What needs to be done
From the data underneath, reproduce exactly the stretch that begins at the line with "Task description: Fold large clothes" and ends after the line with "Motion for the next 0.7".

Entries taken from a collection

....

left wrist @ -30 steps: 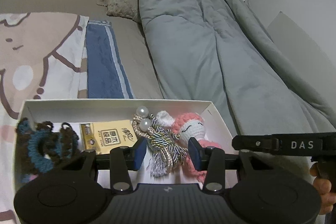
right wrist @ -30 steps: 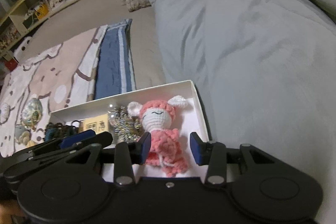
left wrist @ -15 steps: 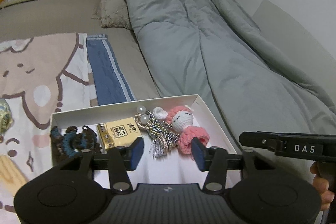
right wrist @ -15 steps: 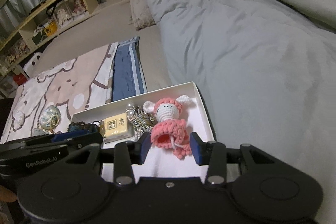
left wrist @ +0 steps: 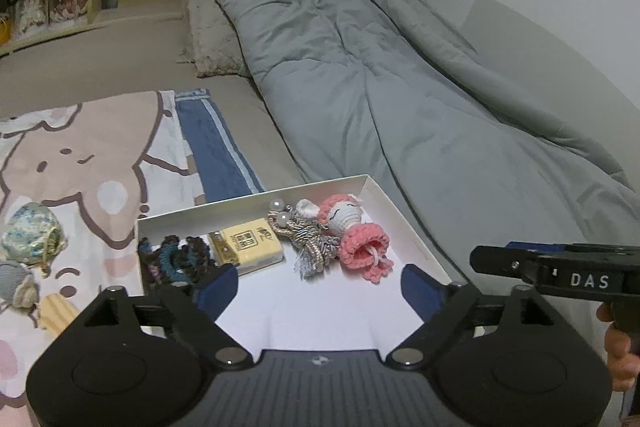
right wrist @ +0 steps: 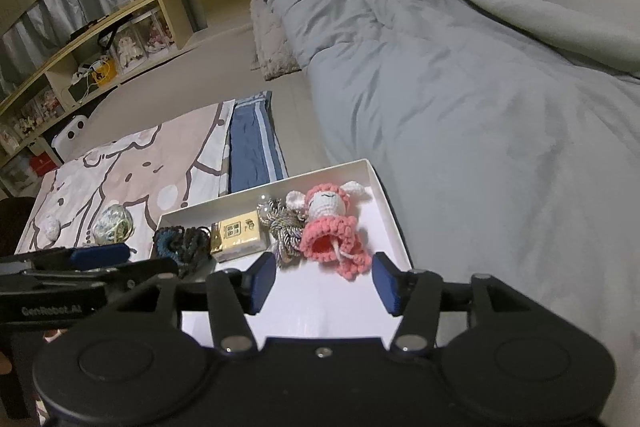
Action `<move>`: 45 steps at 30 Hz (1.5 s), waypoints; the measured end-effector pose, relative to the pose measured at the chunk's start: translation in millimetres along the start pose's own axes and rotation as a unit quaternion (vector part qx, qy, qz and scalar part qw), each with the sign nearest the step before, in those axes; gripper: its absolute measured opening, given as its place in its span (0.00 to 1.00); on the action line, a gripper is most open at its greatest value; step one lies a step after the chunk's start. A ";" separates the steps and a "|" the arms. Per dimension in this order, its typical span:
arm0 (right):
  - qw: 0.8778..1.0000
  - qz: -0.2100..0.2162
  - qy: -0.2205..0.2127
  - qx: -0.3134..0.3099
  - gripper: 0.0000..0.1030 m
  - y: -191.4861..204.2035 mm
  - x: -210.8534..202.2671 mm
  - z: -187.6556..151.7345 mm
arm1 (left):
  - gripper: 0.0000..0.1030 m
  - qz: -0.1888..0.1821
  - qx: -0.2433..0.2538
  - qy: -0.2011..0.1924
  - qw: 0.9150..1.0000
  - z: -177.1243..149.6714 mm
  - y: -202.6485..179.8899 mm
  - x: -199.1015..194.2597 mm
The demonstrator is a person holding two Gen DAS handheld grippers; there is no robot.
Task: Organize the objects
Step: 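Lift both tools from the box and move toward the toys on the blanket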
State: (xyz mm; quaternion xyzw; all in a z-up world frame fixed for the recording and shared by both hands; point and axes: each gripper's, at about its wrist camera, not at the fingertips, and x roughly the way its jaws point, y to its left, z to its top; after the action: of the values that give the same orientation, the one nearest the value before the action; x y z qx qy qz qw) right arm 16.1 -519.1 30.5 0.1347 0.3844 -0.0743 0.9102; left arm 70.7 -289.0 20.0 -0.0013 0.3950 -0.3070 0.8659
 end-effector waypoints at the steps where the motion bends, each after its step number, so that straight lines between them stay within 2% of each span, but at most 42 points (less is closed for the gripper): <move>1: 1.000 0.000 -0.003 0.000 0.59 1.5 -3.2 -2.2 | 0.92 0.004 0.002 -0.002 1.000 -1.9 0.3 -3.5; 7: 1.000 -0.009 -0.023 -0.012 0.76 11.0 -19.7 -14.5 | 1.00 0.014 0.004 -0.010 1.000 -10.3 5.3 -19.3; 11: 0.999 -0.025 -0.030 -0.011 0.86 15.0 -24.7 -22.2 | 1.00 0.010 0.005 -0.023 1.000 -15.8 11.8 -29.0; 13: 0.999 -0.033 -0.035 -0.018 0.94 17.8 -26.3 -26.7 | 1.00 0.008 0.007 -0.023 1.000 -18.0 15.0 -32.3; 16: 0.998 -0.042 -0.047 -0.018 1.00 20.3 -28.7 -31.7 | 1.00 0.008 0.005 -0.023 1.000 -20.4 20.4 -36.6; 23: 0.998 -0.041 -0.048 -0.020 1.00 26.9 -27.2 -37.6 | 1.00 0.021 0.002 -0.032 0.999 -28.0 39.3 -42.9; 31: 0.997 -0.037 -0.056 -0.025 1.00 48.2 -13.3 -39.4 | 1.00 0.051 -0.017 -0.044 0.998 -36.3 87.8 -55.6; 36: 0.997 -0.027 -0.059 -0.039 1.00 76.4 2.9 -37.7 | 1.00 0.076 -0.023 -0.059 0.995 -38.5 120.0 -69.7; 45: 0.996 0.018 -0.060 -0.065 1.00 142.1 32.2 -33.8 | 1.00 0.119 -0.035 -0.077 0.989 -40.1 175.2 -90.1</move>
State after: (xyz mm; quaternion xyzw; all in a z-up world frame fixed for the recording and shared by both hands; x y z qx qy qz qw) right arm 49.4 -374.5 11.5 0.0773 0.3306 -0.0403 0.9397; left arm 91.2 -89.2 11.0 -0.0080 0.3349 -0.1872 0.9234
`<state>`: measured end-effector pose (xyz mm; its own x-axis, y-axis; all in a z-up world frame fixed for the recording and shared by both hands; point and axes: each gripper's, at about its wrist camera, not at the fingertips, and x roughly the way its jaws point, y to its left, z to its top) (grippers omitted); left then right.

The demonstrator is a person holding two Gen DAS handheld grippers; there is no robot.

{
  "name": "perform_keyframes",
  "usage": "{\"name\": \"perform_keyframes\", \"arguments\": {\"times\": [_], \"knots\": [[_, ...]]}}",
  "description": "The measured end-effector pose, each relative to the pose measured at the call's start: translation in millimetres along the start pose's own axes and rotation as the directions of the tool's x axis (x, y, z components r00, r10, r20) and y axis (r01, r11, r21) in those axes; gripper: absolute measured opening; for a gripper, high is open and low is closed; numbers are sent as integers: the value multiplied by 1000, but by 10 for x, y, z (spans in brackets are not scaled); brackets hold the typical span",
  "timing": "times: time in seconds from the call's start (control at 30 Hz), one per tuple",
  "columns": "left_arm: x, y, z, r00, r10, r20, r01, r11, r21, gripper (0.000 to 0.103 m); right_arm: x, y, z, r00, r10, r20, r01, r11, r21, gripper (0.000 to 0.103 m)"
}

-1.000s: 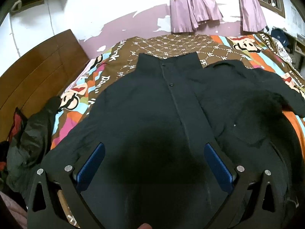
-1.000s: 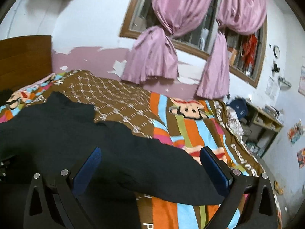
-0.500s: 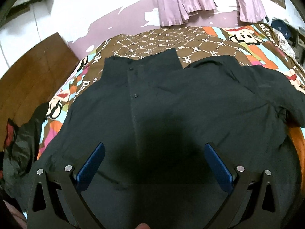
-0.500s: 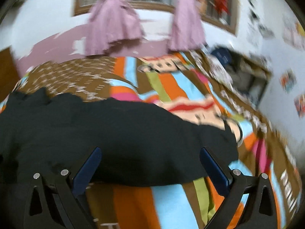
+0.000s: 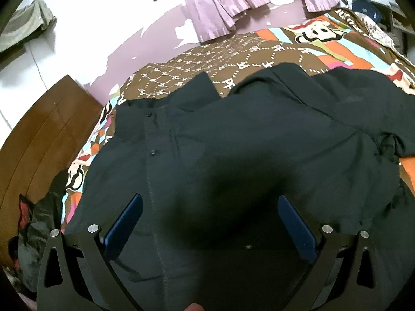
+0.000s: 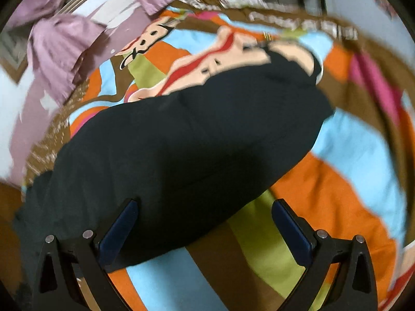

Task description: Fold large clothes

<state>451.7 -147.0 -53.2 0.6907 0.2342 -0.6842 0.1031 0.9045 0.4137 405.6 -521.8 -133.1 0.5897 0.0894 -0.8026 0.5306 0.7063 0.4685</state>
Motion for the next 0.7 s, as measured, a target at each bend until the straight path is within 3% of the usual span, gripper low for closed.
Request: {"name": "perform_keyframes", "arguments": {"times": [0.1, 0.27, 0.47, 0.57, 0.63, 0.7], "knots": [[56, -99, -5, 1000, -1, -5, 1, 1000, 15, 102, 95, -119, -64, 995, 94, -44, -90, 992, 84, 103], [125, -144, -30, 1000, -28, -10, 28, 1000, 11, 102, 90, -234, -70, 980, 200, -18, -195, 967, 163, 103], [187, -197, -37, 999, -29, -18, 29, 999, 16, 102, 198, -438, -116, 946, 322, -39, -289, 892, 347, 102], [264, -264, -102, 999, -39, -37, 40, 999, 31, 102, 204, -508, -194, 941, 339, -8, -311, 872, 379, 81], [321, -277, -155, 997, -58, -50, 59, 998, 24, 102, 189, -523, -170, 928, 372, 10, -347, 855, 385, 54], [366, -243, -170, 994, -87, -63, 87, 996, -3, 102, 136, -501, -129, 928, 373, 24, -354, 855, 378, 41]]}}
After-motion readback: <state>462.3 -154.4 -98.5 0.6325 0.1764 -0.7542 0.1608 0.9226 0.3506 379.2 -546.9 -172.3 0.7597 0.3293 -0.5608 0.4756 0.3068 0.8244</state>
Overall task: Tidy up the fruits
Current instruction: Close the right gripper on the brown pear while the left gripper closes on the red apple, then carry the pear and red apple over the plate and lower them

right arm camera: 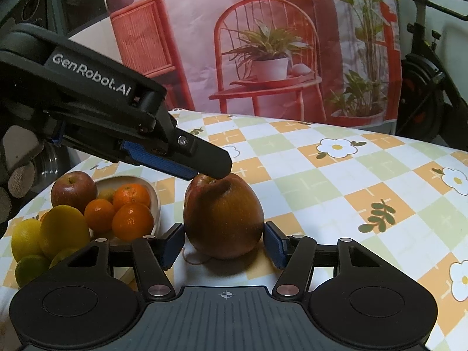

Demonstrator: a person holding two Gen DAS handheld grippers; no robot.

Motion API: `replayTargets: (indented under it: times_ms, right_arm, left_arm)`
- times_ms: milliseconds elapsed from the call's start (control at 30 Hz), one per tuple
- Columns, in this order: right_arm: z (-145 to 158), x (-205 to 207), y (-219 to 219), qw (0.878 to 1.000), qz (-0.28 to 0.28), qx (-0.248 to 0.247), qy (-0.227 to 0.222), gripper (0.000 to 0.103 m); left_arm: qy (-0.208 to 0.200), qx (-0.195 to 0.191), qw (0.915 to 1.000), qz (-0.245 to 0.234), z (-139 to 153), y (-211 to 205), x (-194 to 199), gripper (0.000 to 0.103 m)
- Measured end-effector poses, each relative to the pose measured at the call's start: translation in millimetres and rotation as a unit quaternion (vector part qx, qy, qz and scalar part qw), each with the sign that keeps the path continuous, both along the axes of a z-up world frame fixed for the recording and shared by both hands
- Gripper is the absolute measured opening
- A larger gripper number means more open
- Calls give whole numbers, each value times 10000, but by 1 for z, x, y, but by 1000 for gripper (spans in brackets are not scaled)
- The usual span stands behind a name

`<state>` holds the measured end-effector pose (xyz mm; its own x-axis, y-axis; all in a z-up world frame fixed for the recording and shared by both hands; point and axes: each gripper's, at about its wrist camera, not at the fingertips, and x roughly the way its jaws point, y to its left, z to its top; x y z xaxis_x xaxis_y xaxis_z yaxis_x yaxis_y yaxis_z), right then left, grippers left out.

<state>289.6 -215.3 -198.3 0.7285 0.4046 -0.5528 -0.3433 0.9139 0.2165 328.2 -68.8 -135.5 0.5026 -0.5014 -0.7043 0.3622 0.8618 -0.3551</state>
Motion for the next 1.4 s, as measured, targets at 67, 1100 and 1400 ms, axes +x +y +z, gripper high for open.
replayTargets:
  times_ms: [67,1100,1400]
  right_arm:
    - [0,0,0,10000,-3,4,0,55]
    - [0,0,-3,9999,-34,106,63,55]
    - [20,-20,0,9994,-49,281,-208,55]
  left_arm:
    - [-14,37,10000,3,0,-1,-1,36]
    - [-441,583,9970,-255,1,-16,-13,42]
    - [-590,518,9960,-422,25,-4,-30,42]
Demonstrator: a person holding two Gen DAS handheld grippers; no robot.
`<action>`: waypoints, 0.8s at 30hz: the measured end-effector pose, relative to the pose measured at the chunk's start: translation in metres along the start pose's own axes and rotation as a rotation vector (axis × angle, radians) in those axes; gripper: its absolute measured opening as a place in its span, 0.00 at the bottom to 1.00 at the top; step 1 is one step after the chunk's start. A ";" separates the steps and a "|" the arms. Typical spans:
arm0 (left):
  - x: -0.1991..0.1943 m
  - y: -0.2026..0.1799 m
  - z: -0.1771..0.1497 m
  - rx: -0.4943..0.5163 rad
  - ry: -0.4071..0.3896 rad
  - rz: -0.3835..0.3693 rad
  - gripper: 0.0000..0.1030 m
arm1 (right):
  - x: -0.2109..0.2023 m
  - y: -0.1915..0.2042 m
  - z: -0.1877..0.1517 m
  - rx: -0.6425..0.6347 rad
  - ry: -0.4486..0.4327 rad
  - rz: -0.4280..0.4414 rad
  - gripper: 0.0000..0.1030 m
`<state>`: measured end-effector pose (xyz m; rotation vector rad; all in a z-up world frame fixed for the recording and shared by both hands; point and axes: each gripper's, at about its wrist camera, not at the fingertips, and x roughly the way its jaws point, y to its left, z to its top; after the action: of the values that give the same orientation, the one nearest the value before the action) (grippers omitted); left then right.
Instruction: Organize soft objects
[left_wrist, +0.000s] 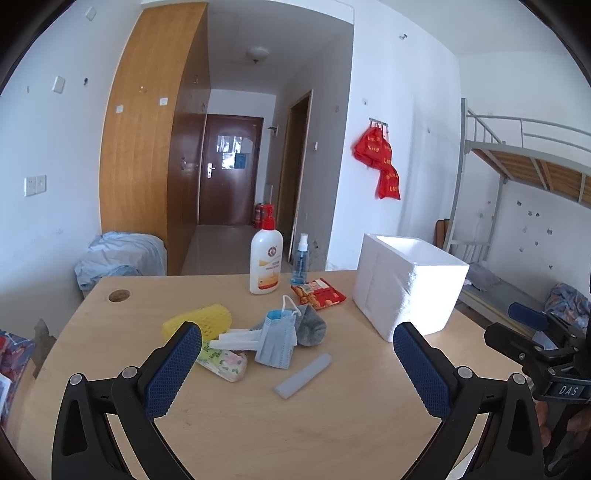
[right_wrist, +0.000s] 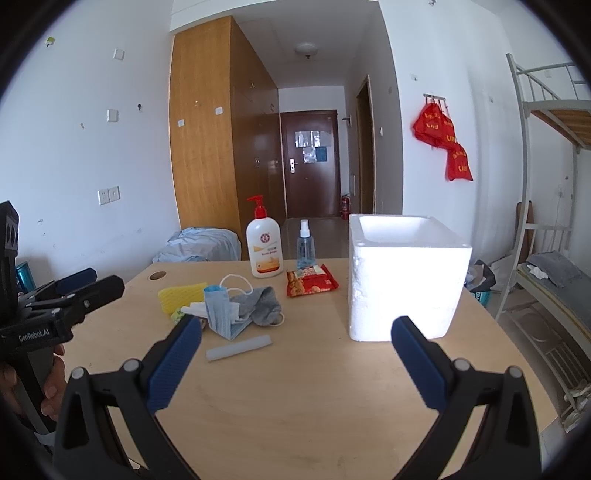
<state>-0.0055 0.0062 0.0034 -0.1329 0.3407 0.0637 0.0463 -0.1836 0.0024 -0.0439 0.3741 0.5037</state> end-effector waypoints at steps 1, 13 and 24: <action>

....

Response to the task
Task description: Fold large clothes

<state>451.7 -147.0 -53.2 0.6907 0.2342 -0.6842 0.1031 0.9045 0.4137 405.6 -521.8 -133.1 0.5897 0.0894 -0.8026 0.5306 0.7063 0.4685</state>
Motion for the next 0.7 s, as measured, a target at each bend until the straight path is within 3% of the usual span, gripper low for closed.

The answer is finished.